Today's tea is a matcha-infused genmaicha, or brown rice tea. Matcha, or fine-ground green tea powder, is added to the tea, enhancing the green coloration, flavor, and caffeine content. It is also available without. Here is the tea before brewing.



Note the brown bits: toasted rice. This adds a nutty flavor to the tea and a hearty body to the texture. The white bits off to the right are also rice - some grains will "pop" during the cooking process as popcorn does. Whether this affects the flavor of the tea or not I cannot say, but it is aesthetically pleasing.



This is the tea mid-brew.
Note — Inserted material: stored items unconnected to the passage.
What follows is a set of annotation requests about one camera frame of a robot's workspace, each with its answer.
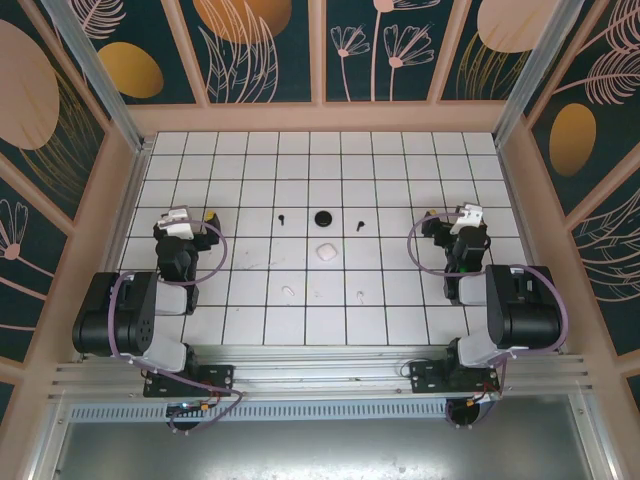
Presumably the arm base wiring bundle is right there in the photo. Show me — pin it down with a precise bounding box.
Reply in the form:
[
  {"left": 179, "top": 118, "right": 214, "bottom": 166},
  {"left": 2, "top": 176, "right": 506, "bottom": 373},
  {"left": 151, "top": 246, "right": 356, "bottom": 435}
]
[
  {"left": 164, "top": 397, "right": 216, "bottom": 435},
  {"left": 444, "top": 388, "right": 502, "bottom": 430}
]

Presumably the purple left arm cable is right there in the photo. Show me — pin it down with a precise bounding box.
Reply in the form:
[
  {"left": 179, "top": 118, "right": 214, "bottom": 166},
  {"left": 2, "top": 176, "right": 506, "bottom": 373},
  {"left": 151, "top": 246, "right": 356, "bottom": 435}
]
[{"left": 110, "top": 219, "right": 245, "bottom": 434}]

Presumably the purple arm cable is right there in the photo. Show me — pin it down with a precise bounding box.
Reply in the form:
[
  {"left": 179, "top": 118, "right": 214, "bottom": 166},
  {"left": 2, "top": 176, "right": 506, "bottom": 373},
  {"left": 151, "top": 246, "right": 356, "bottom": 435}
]
[
  {"left": 407, "top": 211, "right": 570, "bottom": 431},
  {"left": 110, "top": 219, "right": 245, "bottom": 434}
]

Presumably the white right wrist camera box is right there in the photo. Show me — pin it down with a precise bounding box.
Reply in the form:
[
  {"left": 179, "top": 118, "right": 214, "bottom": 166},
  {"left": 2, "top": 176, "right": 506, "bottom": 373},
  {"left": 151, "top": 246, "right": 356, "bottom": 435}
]
[{"left": 448, "top": 201, "right": 486, "bottom": 236}]

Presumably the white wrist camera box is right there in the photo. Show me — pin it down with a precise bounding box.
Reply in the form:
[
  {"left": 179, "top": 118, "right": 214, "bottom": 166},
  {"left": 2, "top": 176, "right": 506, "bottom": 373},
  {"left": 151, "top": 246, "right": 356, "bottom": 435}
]
[
  {"left": 157, "top": 206, "right": 196, "bottom": 239},
  {"left": 448, "top": 201, "right": 486, "bottom": 236}
]

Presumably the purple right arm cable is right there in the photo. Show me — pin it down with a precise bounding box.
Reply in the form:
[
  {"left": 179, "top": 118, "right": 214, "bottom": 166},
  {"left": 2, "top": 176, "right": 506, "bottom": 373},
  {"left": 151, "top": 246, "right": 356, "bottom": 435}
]
[{"left": 407, "top": 211, "right": 570, "bottom": 431}]

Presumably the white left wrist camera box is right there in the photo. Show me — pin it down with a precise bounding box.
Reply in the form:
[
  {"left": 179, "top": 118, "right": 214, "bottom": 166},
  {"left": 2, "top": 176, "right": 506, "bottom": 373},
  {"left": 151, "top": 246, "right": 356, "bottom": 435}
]
[{"left": 157, "top": 206, "right": 196, "bottom": 239}]

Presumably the aluminium side rail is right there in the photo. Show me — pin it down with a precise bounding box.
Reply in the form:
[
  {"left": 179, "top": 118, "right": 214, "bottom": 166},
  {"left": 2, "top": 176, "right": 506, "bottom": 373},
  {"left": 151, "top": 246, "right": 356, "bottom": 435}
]
[{"left": 77, "top": 142, "right": 151, "bottom": 364}]

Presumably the aluminium corner post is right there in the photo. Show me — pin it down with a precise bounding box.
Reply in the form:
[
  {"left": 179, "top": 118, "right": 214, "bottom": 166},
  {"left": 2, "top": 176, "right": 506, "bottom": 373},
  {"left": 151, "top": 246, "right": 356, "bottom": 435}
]
[
  {"left": 492, "top": 0, "right": 601, "bottom": 146},
  {"left": 39, "top": 0, "right": 154, "bottom": 156}
]

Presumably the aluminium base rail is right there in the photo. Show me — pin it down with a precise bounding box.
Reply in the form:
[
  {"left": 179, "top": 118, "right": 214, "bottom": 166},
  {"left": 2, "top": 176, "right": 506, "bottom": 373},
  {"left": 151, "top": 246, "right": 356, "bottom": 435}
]
[{"left": 47, "top": 343, "right": 594, "bottom": 401}]

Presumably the grey slotted cable duct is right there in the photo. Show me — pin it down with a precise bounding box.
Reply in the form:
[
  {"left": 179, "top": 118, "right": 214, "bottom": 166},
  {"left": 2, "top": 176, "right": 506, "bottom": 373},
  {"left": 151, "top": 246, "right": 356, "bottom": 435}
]
[{"left": 67, "top": 402, "right": 501, "bottom": 422}]
A gentle snap-crackle-pop greets you as the hot water pours over the cooked rice, much like a familiar breakfast cereal. The leaves in this tea are not as tightly rolled, and do not swell very much in comparison to the gyokuro I had yesterday.

Originally the rice was added to increase the bulk of the tea and make it more affordable for low-income people to drink, but its hearty flavor and body make it a popular choice for all walks of life; being relatively inexpensive helps, too.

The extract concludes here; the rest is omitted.